National courts are vital for the effectiveness of European law in the administration of justice in Member States of the European Union (EU). A considerable part of European case law originates from the national courts of the Member States. However, there is virtually no attention paid to national European case law in the Member States. In his dissertation, Van Harten fills this gap. His research explores the autonomy of national courts in European law. With this in mind, Van Harten analyses the Dutch European case law between 1975 and 2008 on the freedom of establishment and the free movement of services. The result is an eye-opener as it brings attention to the unnoticed but important role that national courts fulfil in the EU’s judicial system.

 

The dissertation consists of six chapters. In the first chapter, Van Harten points out that he has chosen a profoundly restricted area to research instead of more superficial comparative law research. All national courts of the 27 Member States are part of one shared European legal order. Consequently, case law in one Member State can be in the interest of European law in its entirety.

 

The second chapter outlines the theoretical framework for the phenomenon of national judicial autonomy in European law. Van Harten discusses the role of national courts under European law. National courts are ‘gatekeepers’ for parties who seek to rely on European law. They are bound by European law as it stands at that particular time. According to the European Court of Justice (ECJ) in Simmenthal, national courts must apply Community law in its entirety.Case 106/77 Simmenthal II, ground 21. The leeway of national courts is restricted by the principle of loyal cooperation (national courts may not issue judgments which, in essence, depart from decisions made by the ECJ in its case law) and the principle of equivalence (national courts are not permitted to discriminate between European and national law claims). Furthermore, Van Harten points out that in the view of the ECJ there is a clear separation between the functions of the ECJ and the national courts; the interpretation of European law belongs to the ECJ and national courts must apply European law. However, Van Harten argues that, apart from cases in which established case law or the ‘acte clair’ doctrine is applicable, both the interpretation and the application of European law belong first of all to the national courts. There are very few cases where national courts must give judgement and the relevant European legal norms are immediately clear. Van Harten notes that when interpreting and applying European legal norms, national courts have de facto autonomy. Van Harten therefore, in contrast to others, advocates that the ECJ does not have a monopoly position with regard to the interpretation of European law. The best way to understand the relationship between the European legal order and the national legal orders is, in his view, as an integrated legal order with shared authority. As a consequence, national European case law has authority as well. In his opinion, not only the European institutions, but also the national courts play a role in order to guarantee the unity of the law and scope for differentiation. There is a substantial number of cases which contain an element of European law, but the ECJ is not involved. The lack of clarity concerning the level of authority that should be afforded to national case law on the interpretation of European law is therefore striking.

 

Following this theoretical framework, Van Harten presents his actual research. In the subsequent chapters, he explores various aspects of national judicial autonomy by analysing Dutch European case law.

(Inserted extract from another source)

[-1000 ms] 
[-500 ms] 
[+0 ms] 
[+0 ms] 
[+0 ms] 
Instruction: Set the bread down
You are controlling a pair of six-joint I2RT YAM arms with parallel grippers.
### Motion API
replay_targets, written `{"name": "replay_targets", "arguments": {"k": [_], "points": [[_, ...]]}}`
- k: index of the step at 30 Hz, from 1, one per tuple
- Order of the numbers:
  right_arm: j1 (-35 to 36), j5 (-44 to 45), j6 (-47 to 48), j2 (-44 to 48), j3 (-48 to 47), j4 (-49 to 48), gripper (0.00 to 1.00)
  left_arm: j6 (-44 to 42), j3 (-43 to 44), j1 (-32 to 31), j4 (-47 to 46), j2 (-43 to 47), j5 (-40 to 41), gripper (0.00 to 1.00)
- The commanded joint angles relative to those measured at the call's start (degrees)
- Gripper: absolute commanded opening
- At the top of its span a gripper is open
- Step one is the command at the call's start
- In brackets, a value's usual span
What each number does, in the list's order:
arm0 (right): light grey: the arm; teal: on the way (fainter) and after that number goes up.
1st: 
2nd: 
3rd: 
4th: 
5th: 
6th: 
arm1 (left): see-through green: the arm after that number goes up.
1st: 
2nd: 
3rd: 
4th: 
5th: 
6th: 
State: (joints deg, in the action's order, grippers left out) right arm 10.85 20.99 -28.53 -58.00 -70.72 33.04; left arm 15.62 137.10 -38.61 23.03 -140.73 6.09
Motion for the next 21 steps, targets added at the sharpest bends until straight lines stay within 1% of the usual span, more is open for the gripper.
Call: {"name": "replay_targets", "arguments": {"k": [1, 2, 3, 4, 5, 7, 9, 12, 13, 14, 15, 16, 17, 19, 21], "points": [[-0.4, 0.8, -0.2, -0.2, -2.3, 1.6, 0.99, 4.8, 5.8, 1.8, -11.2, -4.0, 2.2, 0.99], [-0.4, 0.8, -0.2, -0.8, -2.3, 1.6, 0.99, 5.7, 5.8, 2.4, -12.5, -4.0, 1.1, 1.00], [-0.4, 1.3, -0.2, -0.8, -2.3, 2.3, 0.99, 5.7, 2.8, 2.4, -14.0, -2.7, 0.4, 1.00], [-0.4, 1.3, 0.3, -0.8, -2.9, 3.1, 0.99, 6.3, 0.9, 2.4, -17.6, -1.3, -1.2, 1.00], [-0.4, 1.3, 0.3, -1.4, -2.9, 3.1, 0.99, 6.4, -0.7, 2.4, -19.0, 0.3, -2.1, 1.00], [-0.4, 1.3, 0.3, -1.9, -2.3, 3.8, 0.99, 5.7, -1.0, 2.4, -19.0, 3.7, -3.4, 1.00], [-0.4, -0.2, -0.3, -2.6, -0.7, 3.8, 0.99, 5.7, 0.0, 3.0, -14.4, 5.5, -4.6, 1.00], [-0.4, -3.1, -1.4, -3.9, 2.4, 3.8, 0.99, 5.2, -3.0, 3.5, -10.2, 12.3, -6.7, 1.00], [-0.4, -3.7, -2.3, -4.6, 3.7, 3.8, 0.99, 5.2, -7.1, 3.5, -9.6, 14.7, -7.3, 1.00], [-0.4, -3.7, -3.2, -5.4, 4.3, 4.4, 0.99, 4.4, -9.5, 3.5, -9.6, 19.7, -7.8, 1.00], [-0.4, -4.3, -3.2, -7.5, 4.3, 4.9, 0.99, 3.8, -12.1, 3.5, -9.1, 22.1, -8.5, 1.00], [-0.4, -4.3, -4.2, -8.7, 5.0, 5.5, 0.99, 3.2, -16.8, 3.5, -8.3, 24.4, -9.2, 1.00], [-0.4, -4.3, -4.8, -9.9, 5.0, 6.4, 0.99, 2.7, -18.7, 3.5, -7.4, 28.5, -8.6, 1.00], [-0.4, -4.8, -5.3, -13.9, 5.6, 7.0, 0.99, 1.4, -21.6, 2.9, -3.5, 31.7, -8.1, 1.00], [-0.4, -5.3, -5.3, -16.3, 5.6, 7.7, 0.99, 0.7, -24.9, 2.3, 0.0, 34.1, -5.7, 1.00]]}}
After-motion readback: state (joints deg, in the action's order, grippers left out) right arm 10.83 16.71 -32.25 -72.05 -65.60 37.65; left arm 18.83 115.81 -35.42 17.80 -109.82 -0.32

Chapter three focuses on aspects of national judicial autonomy in the context of the substantive interpretation and application of the freedom of establishment and the free movement of services. This chapter follows the ‘logical’ system for review of these freedoms. Firstly, Van Harten concentrates on the substantive, personal and geographic scope. He argues that the national courts’ autonomy with regard to these scopes has both substantial and procedural aspects. The substantial aspect becomes noticeable since the question of whether, for instance, there is movement of services is factual by nature. Because of this factual nature, national courts play a decisive role. Dutch European case law shows that the facts and evidence concerning the various scopes, and with them the national procedural law framework, play a considerable role in the potential successful appeal on the freedom of establishment and the freedom of services.Van Harten shows that substantive European rights fade into procedural questions in national European case law. The procedural autonomy enjoyed by national courts appears, for instance, in cases where there is a concurrence of freedoms. In those cases, national courts often do not make a choice between the applicable freedoms.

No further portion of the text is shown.